**EXERCISE DETAILS:**
Look through the entries below and extract exactly the lines from the one containing "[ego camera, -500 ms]" through the one containing "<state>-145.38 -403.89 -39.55", ends included.

**LISTED RECORDS:**
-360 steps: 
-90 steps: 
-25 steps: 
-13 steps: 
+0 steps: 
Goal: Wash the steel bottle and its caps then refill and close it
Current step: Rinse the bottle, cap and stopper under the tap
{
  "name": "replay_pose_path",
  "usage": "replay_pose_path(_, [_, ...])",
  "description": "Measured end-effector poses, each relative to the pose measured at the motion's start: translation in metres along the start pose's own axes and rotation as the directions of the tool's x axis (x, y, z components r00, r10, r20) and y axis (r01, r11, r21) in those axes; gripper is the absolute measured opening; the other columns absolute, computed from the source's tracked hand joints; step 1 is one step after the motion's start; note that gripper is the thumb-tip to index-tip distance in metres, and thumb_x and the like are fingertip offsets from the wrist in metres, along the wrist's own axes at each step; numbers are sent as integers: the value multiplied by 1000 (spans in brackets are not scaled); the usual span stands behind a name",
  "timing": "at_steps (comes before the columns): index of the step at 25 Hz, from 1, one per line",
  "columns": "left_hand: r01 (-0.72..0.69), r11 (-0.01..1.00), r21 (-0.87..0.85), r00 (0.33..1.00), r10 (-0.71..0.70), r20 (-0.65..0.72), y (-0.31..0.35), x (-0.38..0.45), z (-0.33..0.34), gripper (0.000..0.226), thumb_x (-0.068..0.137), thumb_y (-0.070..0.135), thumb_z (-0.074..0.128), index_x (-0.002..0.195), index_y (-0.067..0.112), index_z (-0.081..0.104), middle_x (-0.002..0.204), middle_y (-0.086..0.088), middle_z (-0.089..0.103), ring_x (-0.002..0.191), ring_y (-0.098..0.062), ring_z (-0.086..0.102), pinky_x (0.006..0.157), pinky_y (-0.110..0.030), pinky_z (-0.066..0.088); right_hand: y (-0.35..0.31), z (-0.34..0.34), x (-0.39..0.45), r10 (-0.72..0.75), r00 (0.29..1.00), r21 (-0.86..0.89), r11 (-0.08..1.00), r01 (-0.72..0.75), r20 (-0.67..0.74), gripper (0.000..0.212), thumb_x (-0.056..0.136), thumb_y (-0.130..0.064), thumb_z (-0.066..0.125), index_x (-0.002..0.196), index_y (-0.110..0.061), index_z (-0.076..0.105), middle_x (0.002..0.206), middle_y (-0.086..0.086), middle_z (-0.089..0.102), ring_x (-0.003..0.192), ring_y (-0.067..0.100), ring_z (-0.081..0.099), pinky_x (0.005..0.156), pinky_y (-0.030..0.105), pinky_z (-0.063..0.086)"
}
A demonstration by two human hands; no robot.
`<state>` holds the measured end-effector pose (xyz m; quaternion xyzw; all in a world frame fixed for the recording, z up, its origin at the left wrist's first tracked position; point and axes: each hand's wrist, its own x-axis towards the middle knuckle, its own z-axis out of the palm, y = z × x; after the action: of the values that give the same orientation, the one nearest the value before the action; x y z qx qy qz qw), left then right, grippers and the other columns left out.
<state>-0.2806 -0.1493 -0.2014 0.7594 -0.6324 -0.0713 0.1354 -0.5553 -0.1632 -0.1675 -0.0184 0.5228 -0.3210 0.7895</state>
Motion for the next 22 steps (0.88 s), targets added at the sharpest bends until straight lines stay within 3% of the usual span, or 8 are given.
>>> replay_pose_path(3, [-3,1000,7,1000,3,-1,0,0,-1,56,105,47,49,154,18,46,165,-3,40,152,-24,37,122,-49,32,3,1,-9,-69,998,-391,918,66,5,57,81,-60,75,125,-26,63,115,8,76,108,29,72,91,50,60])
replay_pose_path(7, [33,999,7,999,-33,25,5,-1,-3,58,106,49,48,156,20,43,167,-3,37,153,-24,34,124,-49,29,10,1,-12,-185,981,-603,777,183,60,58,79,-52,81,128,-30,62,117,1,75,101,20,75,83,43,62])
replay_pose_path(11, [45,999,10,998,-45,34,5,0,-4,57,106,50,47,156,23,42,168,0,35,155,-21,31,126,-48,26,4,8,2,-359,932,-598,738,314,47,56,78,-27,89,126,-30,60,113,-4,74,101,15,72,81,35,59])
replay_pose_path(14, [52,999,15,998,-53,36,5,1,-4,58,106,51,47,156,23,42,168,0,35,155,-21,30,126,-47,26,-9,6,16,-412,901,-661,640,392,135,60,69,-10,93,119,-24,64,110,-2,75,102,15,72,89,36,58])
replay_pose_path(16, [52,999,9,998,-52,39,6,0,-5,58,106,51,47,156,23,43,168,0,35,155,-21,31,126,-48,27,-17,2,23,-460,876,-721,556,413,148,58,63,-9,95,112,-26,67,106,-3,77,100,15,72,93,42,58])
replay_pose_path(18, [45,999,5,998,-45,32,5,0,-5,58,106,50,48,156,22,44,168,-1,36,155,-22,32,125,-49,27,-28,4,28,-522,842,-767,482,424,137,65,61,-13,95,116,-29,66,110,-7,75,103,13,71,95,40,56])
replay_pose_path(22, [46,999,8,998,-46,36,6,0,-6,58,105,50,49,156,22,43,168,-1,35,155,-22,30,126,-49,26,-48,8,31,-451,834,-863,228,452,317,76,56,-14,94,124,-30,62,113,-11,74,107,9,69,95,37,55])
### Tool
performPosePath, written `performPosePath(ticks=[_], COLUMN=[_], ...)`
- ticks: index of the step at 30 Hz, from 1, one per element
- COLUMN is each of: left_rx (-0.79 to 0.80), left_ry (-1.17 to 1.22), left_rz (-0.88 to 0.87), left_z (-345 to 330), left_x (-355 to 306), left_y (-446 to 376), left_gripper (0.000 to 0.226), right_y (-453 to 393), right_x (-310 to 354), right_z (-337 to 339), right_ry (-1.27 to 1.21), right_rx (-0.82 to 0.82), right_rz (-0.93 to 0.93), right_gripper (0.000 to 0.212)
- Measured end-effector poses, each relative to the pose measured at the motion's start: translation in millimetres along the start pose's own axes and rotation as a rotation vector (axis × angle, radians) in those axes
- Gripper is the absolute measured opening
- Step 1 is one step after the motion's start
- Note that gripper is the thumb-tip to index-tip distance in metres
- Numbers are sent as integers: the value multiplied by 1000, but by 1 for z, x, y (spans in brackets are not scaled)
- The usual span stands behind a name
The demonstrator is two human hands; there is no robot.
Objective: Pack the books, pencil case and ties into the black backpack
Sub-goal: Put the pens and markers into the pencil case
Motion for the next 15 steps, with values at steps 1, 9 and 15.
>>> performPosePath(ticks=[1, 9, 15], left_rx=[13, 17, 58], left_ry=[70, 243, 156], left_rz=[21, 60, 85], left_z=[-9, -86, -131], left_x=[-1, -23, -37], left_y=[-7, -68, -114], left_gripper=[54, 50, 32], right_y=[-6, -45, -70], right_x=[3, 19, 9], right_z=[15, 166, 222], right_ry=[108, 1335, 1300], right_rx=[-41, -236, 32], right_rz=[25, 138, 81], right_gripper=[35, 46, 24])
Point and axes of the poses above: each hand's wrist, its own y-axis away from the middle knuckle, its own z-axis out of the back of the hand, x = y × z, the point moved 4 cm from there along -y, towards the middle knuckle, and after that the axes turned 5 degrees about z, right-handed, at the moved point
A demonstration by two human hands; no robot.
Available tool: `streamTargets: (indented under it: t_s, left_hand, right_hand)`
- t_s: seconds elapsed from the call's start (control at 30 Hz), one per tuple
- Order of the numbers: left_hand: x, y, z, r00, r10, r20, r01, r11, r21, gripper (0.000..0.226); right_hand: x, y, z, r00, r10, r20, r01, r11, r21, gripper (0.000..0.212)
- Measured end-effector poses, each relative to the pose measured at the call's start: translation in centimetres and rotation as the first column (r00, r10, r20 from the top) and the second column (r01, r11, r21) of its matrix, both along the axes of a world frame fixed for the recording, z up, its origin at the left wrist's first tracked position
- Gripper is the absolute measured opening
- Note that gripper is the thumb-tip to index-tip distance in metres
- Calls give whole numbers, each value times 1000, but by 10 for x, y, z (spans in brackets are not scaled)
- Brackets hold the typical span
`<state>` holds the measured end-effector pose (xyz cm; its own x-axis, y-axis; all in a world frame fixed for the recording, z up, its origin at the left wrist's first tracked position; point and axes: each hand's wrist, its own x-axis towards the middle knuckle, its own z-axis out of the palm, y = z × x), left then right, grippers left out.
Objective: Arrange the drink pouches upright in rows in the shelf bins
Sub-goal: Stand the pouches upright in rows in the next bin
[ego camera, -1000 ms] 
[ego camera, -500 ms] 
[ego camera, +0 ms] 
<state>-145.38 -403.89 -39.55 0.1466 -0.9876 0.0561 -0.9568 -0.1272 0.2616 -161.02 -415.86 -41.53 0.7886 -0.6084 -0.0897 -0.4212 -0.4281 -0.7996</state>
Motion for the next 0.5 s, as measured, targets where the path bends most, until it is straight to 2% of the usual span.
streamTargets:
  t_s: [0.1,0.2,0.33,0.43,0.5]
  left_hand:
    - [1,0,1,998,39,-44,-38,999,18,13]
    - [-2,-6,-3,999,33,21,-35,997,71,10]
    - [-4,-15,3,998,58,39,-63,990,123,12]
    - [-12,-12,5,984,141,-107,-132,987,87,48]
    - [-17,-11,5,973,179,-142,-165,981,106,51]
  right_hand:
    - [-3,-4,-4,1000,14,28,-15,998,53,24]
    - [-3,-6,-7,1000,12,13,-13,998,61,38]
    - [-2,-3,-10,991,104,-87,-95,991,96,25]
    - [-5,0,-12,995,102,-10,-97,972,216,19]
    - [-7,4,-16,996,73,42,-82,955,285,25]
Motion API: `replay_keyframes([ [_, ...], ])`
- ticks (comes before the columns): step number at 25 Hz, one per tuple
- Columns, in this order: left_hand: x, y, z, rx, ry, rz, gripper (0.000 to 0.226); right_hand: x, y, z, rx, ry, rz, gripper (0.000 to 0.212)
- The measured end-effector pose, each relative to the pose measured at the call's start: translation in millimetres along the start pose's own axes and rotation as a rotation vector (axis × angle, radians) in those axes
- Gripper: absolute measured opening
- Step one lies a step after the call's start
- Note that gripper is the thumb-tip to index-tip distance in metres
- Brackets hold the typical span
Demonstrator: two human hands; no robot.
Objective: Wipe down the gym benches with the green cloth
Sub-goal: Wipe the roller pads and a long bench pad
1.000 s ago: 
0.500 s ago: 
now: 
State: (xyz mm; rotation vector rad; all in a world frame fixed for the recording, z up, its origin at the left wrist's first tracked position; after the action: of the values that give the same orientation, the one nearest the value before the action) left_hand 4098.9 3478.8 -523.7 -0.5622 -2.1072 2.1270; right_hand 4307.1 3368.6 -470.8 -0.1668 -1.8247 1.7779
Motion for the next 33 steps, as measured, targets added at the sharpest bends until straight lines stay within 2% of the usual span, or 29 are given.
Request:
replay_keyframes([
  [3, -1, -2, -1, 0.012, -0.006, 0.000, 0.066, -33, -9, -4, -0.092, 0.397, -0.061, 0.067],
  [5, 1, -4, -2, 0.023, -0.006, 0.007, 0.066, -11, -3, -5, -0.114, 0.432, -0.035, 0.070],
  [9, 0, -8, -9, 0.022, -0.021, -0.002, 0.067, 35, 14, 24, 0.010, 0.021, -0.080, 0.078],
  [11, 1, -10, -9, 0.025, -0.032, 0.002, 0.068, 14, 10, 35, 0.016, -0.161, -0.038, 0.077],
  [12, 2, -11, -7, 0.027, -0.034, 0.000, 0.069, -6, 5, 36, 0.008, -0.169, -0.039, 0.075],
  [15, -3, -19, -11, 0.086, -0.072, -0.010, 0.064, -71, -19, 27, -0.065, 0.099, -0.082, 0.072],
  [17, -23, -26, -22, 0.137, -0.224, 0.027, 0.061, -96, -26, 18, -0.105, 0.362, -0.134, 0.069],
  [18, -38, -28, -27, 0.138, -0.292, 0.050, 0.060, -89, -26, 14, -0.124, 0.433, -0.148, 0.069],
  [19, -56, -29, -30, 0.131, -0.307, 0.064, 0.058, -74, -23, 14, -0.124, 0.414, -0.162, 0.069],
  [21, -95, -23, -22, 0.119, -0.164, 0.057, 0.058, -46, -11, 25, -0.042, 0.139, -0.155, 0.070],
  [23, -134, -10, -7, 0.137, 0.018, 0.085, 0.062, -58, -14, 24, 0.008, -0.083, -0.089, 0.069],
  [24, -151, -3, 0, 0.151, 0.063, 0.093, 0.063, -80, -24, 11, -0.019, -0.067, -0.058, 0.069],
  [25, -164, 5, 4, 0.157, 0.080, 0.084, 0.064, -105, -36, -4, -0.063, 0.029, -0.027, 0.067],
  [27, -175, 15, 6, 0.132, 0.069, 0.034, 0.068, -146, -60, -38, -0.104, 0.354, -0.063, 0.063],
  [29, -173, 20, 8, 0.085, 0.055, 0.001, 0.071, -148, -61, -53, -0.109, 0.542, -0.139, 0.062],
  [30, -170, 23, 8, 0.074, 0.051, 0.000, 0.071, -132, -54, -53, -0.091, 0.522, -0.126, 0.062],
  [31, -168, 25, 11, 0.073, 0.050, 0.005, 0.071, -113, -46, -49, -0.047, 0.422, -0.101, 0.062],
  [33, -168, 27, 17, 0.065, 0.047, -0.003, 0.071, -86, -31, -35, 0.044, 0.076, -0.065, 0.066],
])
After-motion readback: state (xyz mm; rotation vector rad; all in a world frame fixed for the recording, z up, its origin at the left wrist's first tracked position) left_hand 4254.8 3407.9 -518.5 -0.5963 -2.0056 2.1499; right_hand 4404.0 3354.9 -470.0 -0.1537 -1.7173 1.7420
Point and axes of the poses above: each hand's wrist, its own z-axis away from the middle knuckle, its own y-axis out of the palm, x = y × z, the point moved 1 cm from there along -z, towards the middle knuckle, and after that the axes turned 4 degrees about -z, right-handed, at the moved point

**RESPONSE TO THE EXERCISE:**
[ego camera, -500 ms] 
[ego camera, +0 ms] 
<state>-145.38 -403.89 -39.55 0.1466 -0.9876 0.0561 -0.9568 -0.1272 0.2616 -161.02 -415.86 -41.53 0.7886 -0.6084 -0.0897 -0.4212 -0.4281 -0.7996</state>

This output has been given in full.